# Chalk to balance PH



## yiorgos (Apr 12, 2009)

Hello, I read by someone on a site that he uses regular writing chalk to balance the PH in his tank. He just drops a a bit of chalk and let's it "disappear" until the PH needs to be adjusted again, the, drops another. Is anyone aware of this?*old dude


----------



## jrman83 (Jul 9, 2010)

I would think that is calcium, but anyway...

What exactly is a "balanced" ph? Would that be 7.0? I would argue that anyone that is trying to adjust to a particular figure, just because, really should do a little more reading. My ph is balanced also, but it is 8.2.

Most all fish, even some of the more sensitive fish out there, can adjust to the ph of your tap. For ph, there really isn't a need to adjust the value unless there may be some extreme high (9+) or extreme low numbers involved. It is usually the gh that is the most important part to get right for your fish, ie hard or soft water.


----------



## Buerkletucson (Apr 8, 2014)

yiorgos said:


> Hello, I read by someone on a site that he uses regular writing chalk to balance the PH in his tank. He just drops a a bit of chalk and let's it "disappear" until the PH needs to be adjusted again, the, drops another. Is anyone aware of this?*old dude


Wow.....doesn't seem like a good idea to me. 
While it's made mainly from calcium carbonate you have no idea what else has been added or at what amounts. 
Sort of like dropping pennies into the tank to add copper in treating ich. *r2

I agree with jrman83........a stable PH is better than one that is trying to be adjusted all over the place. 
My tap water has a PH of about 7.9............

I've never adjusted it as I don't have a problem with fish living just fine at this PH. 
It is been this way for the 28 years I've lived at my current home. 

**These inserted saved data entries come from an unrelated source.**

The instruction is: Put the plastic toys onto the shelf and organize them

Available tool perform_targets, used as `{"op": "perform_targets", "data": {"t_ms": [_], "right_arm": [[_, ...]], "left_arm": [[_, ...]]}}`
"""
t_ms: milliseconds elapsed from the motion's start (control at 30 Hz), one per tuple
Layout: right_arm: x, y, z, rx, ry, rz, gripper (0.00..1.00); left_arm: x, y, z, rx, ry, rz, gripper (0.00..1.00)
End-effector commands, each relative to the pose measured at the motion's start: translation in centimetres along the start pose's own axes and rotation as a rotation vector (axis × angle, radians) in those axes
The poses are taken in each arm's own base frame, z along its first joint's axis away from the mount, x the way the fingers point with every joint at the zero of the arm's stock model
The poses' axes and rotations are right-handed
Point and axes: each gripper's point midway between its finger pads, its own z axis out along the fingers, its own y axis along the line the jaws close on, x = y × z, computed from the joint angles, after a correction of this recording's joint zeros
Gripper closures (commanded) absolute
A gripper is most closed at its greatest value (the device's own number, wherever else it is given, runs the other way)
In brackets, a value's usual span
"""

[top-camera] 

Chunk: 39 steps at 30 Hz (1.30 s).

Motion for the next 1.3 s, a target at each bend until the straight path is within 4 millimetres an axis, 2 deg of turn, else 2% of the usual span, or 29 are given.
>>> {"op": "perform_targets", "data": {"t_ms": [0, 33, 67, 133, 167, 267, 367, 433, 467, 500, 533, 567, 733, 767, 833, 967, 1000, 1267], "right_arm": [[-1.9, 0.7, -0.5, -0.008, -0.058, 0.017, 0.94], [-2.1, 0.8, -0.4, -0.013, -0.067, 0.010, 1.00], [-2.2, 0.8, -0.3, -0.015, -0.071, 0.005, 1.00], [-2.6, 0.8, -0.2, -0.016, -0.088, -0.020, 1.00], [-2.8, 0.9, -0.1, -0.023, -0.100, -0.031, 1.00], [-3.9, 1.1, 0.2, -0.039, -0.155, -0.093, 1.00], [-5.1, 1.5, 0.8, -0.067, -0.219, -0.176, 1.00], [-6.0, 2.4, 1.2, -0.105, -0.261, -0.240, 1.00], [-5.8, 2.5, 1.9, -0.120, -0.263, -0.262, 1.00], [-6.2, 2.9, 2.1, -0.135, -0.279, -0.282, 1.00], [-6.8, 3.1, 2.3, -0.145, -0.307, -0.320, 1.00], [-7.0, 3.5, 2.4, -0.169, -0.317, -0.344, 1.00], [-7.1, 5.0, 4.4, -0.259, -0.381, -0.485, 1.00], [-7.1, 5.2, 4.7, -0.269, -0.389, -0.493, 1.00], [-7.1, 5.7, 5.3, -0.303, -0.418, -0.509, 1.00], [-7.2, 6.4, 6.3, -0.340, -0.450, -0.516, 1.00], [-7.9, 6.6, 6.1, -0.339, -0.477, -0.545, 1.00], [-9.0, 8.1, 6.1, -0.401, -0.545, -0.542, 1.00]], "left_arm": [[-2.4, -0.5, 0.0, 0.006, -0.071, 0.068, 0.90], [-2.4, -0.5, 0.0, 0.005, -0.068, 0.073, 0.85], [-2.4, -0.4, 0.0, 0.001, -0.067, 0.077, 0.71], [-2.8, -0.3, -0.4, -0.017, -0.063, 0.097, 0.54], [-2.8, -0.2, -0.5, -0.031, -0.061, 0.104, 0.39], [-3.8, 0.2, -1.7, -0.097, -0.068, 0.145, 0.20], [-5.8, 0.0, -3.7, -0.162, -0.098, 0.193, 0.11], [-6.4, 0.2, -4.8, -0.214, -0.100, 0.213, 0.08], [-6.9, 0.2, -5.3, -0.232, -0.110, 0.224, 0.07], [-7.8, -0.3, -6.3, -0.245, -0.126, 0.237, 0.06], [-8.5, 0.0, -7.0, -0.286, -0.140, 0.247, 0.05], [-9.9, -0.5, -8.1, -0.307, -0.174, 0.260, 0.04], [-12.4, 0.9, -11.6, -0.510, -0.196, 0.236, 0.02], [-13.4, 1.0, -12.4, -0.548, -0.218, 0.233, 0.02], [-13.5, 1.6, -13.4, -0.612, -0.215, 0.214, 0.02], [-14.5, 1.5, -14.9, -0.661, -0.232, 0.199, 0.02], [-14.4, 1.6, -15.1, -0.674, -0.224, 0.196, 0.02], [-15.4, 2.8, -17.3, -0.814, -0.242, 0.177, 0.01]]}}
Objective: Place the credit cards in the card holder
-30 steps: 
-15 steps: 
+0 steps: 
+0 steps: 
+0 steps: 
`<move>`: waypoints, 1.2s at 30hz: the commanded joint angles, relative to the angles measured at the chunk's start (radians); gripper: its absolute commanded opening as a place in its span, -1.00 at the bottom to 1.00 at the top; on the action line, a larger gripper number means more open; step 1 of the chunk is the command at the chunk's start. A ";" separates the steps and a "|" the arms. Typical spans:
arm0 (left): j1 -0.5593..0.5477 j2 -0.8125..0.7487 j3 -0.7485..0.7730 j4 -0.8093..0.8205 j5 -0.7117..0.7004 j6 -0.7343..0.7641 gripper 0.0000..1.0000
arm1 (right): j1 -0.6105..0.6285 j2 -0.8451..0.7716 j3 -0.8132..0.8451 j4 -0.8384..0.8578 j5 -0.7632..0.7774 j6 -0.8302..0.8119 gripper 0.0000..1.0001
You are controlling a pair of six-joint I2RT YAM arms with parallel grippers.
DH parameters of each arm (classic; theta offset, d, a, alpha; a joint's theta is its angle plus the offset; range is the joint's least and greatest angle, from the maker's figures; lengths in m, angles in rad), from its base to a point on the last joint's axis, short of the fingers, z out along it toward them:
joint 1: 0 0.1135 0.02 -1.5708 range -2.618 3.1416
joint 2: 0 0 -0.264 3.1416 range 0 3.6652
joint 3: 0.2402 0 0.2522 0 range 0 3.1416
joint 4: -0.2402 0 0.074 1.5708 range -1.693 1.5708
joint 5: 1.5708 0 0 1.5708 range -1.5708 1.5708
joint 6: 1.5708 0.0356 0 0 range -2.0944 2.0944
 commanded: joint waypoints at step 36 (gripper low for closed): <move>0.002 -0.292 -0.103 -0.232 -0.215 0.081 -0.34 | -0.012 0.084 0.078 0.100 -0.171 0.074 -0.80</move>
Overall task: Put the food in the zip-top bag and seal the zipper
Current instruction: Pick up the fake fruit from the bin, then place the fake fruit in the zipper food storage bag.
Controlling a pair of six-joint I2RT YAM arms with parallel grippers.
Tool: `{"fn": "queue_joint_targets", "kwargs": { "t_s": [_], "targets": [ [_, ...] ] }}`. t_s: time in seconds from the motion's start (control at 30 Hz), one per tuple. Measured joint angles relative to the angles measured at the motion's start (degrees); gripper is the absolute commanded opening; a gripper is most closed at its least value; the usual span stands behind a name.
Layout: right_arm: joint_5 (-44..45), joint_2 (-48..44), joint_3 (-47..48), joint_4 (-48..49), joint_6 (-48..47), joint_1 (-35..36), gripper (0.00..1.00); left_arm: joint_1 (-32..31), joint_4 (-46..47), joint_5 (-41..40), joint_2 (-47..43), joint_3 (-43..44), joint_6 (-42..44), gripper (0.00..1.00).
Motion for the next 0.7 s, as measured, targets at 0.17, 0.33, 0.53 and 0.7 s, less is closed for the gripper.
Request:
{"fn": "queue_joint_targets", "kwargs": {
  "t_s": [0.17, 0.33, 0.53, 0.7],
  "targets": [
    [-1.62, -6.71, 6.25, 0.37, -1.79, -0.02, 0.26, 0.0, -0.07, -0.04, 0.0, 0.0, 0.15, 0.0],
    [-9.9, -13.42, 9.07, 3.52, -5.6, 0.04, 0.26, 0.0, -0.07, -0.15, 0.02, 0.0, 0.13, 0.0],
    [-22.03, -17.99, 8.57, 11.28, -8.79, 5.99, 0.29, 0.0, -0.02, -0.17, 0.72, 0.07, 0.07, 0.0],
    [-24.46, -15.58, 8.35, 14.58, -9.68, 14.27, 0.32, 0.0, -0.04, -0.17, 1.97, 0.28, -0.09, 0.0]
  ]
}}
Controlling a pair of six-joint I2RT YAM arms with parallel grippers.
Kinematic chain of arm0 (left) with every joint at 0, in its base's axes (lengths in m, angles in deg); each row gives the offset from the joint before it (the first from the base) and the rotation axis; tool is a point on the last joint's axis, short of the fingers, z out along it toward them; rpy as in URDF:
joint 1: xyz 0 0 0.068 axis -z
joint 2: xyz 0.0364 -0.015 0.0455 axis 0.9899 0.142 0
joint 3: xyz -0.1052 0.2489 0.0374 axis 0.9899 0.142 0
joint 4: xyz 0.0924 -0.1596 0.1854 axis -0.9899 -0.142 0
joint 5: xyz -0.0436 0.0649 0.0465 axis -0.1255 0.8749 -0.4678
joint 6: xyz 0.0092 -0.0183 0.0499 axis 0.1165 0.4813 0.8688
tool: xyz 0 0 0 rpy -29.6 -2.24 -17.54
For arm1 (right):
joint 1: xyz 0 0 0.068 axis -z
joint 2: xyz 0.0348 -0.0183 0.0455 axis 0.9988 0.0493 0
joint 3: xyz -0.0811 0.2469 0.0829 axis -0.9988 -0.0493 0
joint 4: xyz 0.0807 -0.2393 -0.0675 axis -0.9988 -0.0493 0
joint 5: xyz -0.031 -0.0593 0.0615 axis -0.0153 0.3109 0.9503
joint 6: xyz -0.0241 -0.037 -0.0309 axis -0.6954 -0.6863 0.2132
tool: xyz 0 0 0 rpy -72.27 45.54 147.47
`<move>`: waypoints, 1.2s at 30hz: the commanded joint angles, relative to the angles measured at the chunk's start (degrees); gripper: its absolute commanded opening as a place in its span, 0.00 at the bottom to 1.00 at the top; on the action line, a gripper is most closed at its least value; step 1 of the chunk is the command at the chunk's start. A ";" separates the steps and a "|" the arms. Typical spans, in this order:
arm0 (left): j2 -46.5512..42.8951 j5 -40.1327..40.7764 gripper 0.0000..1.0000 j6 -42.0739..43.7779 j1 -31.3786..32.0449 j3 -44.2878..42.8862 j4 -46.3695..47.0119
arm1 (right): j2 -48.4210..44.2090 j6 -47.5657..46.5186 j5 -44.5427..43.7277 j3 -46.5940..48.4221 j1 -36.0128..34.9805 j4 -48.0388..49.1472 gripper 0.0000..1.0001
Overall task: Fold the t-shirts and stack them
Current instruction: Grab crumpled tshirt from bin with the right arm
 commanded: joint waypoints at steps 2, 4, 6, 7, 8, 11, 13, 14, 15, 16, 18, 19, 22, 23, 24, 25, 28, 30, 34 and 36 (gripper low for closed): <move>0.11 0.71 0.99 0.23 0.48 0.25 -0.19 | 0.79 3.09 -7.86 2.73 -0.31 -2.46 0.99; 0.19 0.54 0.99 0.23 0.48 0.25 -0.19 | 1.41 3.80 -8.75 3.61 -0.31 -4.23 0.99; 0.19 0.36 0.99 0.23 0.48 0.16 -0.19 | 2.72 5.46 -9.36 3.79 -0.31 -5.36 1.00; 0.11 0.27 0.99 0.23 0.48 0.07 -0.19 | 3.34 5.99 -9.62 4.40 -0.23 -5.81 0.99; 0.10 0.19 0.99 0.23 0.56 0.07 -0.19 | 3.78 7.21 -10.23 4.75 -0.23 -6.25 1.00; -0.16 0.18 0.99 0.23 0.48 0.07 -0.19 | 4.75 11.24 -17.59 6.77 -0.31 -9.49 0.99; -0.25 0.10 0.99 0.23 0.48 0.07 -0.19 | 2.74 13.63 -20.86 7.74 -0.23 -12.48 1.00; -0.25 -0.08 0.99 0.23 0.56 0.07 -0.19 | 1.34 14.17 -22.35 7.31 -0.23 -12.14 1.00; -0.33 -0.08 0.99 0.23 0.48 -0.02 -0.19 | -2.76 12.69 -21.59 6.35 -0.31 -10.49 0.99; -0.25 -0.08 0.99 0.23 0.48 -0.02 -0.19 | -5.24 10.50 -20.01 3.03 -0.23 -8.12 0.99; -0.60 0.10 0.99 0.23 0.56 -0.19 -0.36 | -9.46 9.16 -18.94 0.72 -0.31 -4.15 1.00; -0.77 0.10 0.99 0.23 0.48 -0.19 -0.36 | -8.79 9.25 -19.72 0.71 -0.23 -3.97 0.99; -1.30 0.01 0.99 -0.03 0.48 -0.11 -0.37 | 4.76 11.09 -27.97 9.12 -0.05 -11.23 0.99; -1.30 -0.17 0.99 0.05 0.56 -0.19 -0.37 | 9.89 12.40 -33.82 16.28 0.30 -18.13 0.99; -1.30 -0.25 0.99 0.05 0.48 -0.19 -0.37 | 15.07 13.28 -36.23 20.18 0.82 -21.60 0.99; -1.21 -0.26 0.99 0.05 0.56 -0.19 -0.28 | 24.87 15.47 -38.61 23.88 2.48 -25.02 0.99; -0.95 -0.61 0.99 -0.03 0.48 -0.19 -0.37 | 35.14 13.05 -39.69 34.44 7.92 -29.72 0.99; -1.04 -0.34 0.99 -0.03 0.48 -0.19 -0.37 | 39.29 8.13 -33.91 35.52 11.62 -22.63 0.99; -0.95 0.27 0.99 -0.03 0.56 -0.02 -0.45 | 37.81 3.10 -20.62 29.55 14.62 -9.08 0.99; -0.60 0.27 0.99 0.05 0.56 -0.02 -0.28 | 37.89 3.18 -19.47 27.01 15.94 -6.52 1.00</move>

I've had fish live for 10 - 12 years so it must be working out OK. *w3


----------



## Arthur7 (Feb 22, 2013)

Do not take any chalk, please!
For school chalk, gypsum is used.
But it is possible to buffer the pH to stabilize. Place a piece of chalk into the sea (the sea cliffs). Or a few fragments of coral.
Of which always goes only so much bicarbonate in solution, that a possible acidification is compensated. Over the year the stone is consumed. Must be renewed.
You still a neutral pH.
For guppy, platy, sword fish, it is good. For Rasbora, or some tetra it is not good.


----------